Kafka End-to-End Monitoring

SPOUD
7 min readJan 15, 2025

--

If we had to imagine an organization’s software landscape as a living organism, then surely Apache Kafka would take on the role of its nervous system. Kafka streams information between various applications and services, like nerves relay signals between different body parts. Some services function as “producers”, generating messages on various topics, while others act as “consumers”, eagerly awaiting and processing the messages they need.

If this nervous system is healthy, information flows seamlessly and timely between producers and consumers. This enables us to build distributed systems that are easily scalable, fault-tolerant, and capable of delivering real-time insights where those are needed. The same would be challenging to achieve with traditional synchronous communication via, for example, HTTP APIs, Remote Procedure Calls or batch jobs.

On the other hand, if we are heavily invested in this nervous system and it becomes unhealthy, the whole organization will suffer. Therefore, our clients often ask us how to best monitor a Kafka Cluster’s health. This first blog post will look at the most basic monitoring technique we believe everyone should employ: Kafka End-to-End Monitoring.

Kafka e2e Monitoring

What is End-to-End (E2E) Monitoring?

There are many technical details that we could monitor, but what we really want to know is how well our Kafka Cluster performs at the one task it was built for: receiving event data from producers and making it available for consumption by the consumers. End-to-end monitoring precisely monitors how well data flows from one end (a producer client) to the other end (a consumer client).

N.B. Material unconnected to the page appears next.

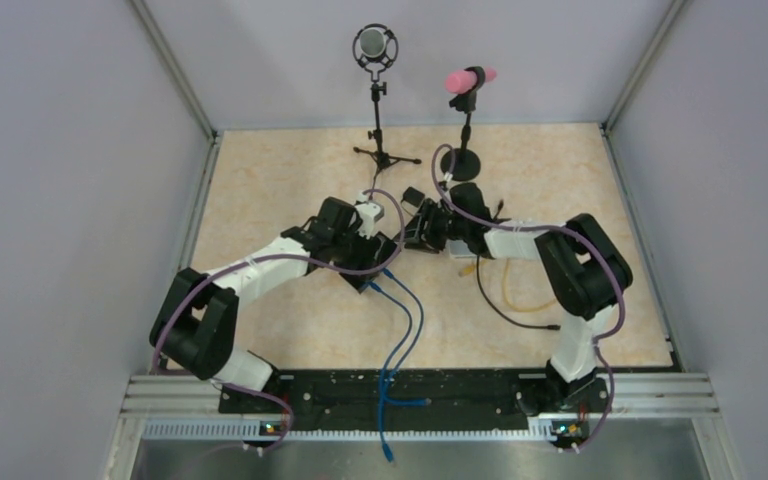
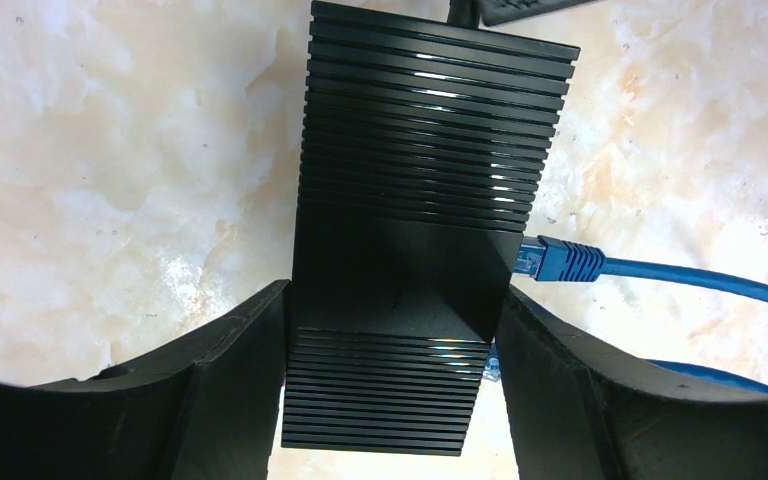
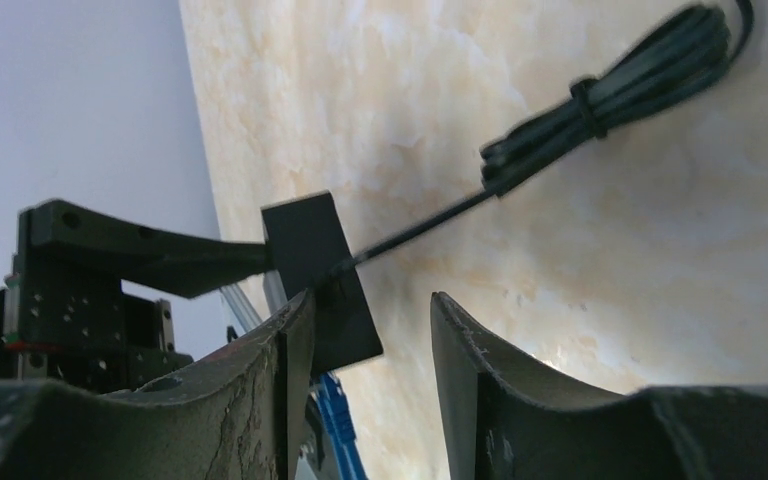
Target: Pull the plug from the switch port
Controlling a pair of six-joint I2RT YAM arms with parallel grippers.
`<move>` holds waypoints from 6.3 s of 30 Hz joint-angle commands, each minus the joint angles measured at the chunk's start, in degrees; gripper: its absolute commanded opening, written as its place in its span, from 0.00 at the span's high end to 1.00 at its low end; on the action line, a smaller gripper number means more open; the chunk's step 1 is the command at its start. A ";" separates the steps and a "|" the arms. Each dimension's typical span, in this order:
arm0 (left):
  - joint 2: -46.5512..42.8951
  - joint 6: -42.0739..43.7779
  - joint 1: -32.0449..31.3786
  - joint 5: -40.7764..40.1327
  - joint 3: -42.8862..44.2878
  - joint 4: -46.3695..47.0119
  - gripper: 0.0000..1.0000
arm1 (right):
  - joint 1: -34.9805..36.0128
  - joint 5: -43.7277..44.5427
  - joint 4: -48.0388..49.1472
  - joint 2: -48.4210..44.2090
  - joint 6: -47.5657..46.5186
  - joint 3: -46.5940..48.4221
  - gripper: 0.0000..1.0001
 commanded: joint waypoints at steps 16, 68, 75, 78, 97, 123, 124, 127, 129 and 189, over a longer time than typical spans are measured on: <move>-2.68 -0.70 -0.45 -0.10 0.70 3.61 0.65 | 1.70 -2.19 5.66 3.15 2.28 4.48 0.72; -4.01 -1.72 -0.53 -3.64 -1.67 3.68 0.88 | 1.63 3.12 3.97 1.40 1.72 5.26 1.00; -3.90 -1.26 -0.57 -3.60 -2.25 3.48 0.90 | 1.34 4.68 4.67 0.80 2.89 4.44 1.00; -4.35 -1.39 -0.55 -3.62 -2.74 3.98 0.90 | 1.09 4.89 8.26 0.72 5.68 2.62 1.00; -2.90 -1.53 -0.47 -4.02 -2.80 3.86 0.96 | -1.35 6.58 8.41 -0.80 8.75 1.11 1.00; -2.24 -0.53 -0.42 -5.03 -2.16 2.12 0.97 | -4.18 8.65 18.41 -1.81 10.25 -4.35 1.00; -2.20 -0.52 -0.38 -5.13 -2.16 2.06 0.97 | -4.26 9.36 16.69 -2.23 9.56 -4.04 1.00; -2.00 -0.44 -0.41 -5.59 -2.01 1.73 0.97 | -5.06 7.58 12.99 -1.89 10.18 -2.60 1.00; -1.90 -0.37 -0.42 -6.19 -1.93 1.51 0.98 | -5.40 6.39 8.83 -0.85 10.78 -0.47 1.00; 7.17 3.88 7.46 -13.05 9.34 -2.56 0.96 | 3.48 7.96 -11.48 -24.37 -8.54 -17.17 0.94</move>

In practice, end-to-end monitoring means that you deploy your own dummy producer and have it write data to Kafka. On the other end, you have a dummy consumer consuming this data. Both clients are deployed in the environment where your organization typically deploys its applications (e.g. a Kubernetes cluster). This ensures that the dummy clients will connect to the Kafka Cluster using the same infrastructure supporting real business use cases. If one of the dummy clients detects errors while trying to produce or consume from Kafka, this likely indicates an issue affecting real producers and consumers.

This monitoring approach has the advantage of testing not just your Kafka cluster’s performance but also that of all infrastructure components sitting between the cluster and a producer/consumer. If you monitored just the metrics on the Kafka Broker, you would not catch issues arising from a failing proxy or DNS issues. A synthetic producer/consumer, on the other hand, will experience these problems like every other producer/consumer.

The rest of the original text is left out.